# What you need to do:
From the listing below, output only the lines starting at the line that has "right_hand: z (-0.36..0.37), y" and ending at the line that has "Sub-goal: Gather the", exactly as they appear, ends included.

### Dataset excerpt ###

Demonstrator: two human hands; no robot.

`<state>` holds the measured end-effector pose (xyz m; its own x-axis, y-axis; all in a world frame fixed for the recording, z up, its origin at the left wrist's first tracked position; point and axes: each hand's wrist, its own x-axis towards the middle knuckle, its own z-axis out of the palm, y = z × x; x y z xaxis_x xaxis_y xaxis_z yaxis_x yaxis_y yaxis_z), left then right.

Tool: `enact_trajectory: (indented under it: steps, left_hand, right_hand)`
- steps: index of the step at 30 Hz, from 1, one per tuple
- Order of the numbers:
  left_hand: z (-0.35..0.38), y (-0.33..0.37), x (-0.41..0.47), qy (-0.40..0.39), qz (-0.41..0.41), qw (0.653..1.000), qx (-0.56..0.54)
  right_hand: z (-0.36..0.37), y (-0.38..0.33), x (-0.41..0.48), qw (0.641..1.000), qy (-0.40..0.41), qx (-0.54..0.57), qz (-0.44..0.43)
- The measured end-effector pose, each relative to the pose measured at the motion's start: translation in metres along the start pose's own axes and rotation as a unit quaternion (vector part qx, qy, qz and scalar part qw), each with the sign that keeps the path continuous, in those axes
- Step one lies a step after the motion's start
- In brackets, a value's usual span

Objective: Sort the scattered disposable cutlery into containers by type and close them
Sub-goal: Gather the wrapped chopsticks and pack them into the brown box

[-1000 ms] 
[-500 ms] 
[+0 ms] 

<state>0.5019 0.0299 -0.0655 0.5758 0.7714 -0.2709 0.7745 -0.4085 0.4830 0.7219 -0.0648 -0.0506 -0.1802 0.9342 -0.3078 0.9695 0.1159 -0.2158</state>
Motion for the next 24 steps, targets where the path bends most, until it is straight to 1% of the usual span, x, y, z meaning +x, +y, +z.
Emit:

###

# Response to the task:
  right_hand: z (-0.36..0.37), y (-0.38..0.33), x (-0.41..0.48), qw (0.641..1.000), qy (-0.40..0.41), qx (-0.54..0.57), qz (-0.44..0.43)
- The measured end-effector pose, each relative to the pose measured at the motion's start: translation in metres along the start pose's own axes and rotation as a unit quaternion (vector part qx, qy, qz and scalar part qw), each with the sign that keeps the path continuous, in those axes
- Step one lies a step after the motion's start
- In brackets, a value's usual span

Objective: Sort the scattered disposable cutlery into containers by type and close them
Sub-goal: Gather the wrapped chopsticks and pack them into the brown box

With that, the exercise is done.